True, Sheldon Adelson the casino titan had been dealt a losing hand in 2012’s results. But in an interview immediately afterward, he concluded from the results that he actually hadn’t spent enough. His 2016 contribution can be expected to be larger than the $80 million he poured into 2012, something prospective candidates are very well aware of.

It’s why GOP hopefuls Jeb Bush, Chris Christie, Scott Walker and others joined Adelson for a weekend retreat at his Vegas estate. It’s why Chris Christie, normally so indifferent to the hurt feelings of even those in his own party, was so quick to apologize to Adelson. And it may be why those in attendance at Adelson’s retreat chuckled sycophantically when he declared that he couldn’t give the RNC the $50 million it had requested “because they don’t have change for $1 billion!”
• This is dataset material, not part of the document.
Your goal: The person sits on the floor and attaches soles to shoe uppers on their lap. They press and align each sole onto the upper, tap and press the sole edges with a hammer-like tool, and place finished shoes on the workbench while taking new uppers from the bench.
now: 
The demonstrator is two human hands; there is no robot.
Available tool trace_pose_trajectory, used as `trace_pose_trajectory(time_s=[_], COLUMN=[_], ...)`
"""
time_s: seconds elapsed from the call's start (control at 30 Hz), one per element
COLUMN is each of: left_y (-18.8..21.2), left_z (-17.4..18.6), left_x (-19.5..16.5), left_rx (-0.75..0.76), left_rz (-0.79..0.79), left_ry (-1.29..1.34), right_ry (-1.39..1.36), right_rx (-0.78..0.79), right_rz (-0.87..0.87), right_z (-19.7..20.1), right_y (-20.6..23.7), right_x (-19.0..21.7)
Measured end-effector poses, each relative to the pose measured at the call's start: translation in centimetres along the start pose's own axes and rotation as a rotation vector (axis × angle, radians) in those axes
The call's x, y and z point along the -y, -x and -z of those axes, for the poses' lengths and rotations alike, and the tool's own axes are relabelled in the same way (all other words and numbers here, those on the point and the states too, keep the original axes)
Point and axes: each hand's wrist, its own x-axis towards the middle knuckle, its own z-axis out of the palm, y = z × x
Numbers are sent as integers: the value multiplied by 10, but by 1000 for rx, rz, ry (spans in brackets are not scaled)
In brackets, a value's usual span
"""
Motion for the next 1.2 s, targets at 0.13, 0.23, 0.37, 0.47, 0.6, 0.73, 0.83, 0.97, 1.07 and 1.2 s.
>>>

It’s hard to imagine a more depressing scene than a generation of presidential hopefuls from one party making the pilgrimage to woo a single-issue billionaire at his perch in Las Vegas. But that’s exactly what happened in March. Under the new rules of our system, the pandering makes sense. In such a fluid field, which candidate would write off Adelson’s largesse? Which candidate could expect to survive a $10 million air assault waged against him by Adelson in a GOP primary?

And now thanks to the McCutcheon ruling, Sheldon Adelson and others will be free to donate directly to as many candidates as they wish, without hitting the $123,000 aggregate limit that the case’s plaintiff Sean McCutcheon found so limiting. It remains to be seen to what extent individual members of Congress will pander for a sprinkle of his magic dust.

But when they do, voters in Florida, Wisconsin, New Jersey and elsewhere will be left to wonder why their representatives place so much importance in the whims and pet issues of a Las Vegas billionaire. They won’t have to look much further than the Citizens United and McCutcheon verdicts.

In the meantime, our gridlocked Congress guarantees there will be no legislative remedy to rampant plutocrat spending in our politics. For proponents of campaign finance reform this has to be soul-crushing, especially combined with every subsequent 5-4 Court decision handing more and more sway to America’s most powerful.

In the months leading up to the 2014 elections and beyond, there will be plenty of grim figures detailing corporate and individual spending as the numbers soar from the hundreds of millions to the billions. But there are two numbers that should give hope to backers of campaign finance reform everywhere: 79 and 80.

Those will be the ages of Justices Kennedy and Scalia when the new president takes office in January 2017. If even one of these Justices should retire, the Roberts majority of 5-4 could be flipped on its head. And that means the power to bring campaign finance reform will be in the hands of our next president, whoever she may be.